■ BRIEF ■
Transcribe the data underneath exactly, keeping every word in place.
---------------
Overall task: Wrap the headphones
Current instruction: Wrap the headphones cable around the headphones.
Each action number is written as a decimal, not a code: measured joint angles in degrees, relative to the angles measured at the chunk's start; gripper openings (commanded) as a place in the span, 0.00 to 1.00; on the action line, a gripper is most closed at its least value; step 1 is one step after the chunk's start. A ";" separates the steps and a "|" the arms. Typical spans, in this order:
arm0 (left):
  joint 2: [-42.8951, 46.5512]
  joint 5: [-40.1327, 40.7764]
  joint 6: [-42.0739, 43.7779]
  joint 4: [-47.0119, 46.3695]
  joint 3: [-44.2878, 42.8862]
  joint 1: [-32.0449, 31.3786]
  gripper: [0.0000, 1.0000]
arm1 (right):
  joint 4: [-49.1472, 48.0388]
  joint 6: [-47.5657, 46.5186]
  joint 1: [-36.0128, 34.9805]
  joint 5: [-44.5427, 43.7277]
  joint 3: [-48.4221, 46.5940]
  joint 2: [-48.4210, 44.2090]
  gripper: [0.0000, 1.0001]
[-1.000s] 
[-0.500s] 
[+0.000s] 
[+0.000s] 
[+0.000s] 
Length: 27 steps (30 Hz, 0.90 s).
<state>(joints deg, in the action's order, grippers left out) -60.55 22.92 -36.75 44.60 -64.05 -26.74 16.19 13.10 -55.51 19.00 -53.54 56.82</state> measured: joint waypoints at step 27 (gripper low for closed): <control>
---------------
■ RESPONSE TO THE TASK ■
Overall task: Wrap the headphones
Current instruction: Wrap the headphones cable around the headphones.
Each action number is written as a decimal, not a code: measured joint angles in degrees, relative to the angles measured at the chunk's start; gripper openings (commanded) as a place in the span, 0.00 to 1.00; on the action line, a gripper is most closed at its least value; step 1 is one step after the chunk's start. A ";" separates the steps and a "|" the arms. Typical spans, in this order:
arm0 (left):
  joint 2: [-42.8951, 46.5512]
  joint 5: [-40.1327, 40.7764]
  joint 6: [-42.0739, 43.7779]
  joint 4: [-47.0119, 46.3695]
  joint 3: [-44.2878, 42.8862]
  joint 1: [-32.0449, 31.3786]
  gripper: [0.0000, 1.0000]
arm1 (right):
  joint 4: [-49.1472, 48.0388]
  joint 6: [-47.5657, 46.5186]
  joint 1: [-36.0128, 34.9805]
  joint 5: [-44.5427, 43.7277]
  joint 3: [-48.4221, 46.5940]
  joint 2: [-48.4210, 44.2090]
  gripper: [0.0000, 1.0001]
[-1.000s] 
[-0.500s] 
[+0.000s] 
[+0.000s] 
[+0.000s] 
Length: 27 steps (30 Hz, 0.90 s).
<state>(joints deg, in the action's order, grippers left out) -60.55 22.92 -36.75 44.60 -64.05 -26.74 16.19 13.10 -55.51 19.00 -53.54 56.82</state> measured: joint waypoints at step 27 (gripper low for closed): <control>

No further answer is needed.